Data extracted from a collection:
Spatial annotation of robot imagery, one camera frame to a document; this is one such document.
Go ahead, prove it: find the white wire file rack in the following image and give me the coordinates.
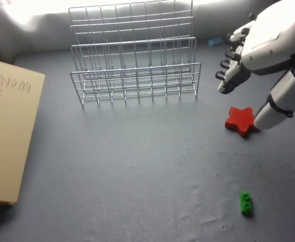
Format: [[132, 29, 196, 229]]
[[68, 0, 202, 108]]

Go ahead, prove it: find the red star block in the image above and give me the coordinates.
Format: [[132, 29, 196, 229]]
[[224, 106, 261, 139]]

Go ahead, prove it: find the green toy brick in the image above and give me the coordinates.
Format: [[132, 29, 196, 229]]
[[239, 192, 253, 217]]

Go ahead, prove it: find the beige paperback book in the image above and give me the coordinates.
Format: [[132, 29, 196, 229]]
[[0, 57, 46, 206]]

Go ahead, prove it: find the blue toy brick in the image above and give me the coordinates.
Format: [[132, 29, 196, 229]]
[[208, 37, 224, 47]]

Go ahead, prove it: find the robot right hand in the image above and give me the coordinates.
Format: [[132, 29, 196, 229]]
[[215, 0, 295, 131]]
---
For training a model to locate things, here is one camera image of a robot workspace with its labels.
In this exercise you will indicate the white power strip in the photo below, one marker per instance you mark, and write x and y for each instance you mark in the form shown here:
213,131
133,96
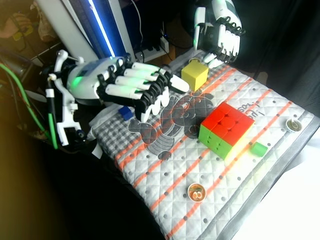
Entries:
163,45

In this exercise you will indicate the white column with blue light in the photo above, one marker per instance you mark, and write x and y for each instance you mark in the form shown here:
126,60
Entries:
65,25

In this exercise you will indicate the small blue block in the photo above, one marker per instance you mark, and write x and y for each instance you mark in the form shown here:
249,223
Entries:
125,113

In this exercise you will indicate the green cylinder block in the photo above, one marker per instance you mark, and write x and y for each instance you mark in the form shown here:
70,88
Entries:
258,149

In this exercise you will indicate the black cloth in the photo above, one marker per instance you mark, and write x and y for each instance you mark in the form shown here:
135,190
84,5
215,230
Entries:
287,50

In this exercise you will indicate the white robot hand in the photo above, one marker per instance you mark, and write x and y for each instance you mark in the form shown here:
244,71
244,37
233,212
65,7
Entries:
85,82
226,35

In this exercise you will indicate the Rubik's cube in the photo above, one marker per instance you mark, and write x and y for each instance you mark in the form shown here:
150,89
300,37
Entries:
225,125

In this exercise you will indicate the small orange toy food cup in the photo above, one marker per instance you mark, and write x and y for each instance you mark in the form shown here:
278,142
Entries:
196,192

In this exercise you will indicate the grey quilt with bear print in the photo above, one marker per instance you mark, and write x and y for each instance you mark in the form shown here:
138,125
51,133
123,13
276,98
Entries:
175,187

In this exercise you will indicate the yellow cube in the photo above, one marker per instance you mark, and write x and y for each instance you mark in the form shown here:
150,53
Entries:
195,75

> _Task directions_: In the records above, find each line with the word "green" and copy it out.

> _Answer to the problem_:
Go ahead, prove it: find the green toy brick in the image above and give me the coordinates.
In this exercise you will indicate the green cylinder block in the photo above, one marker per instance you mark, and write x and y for each instance you mark in the form shown here:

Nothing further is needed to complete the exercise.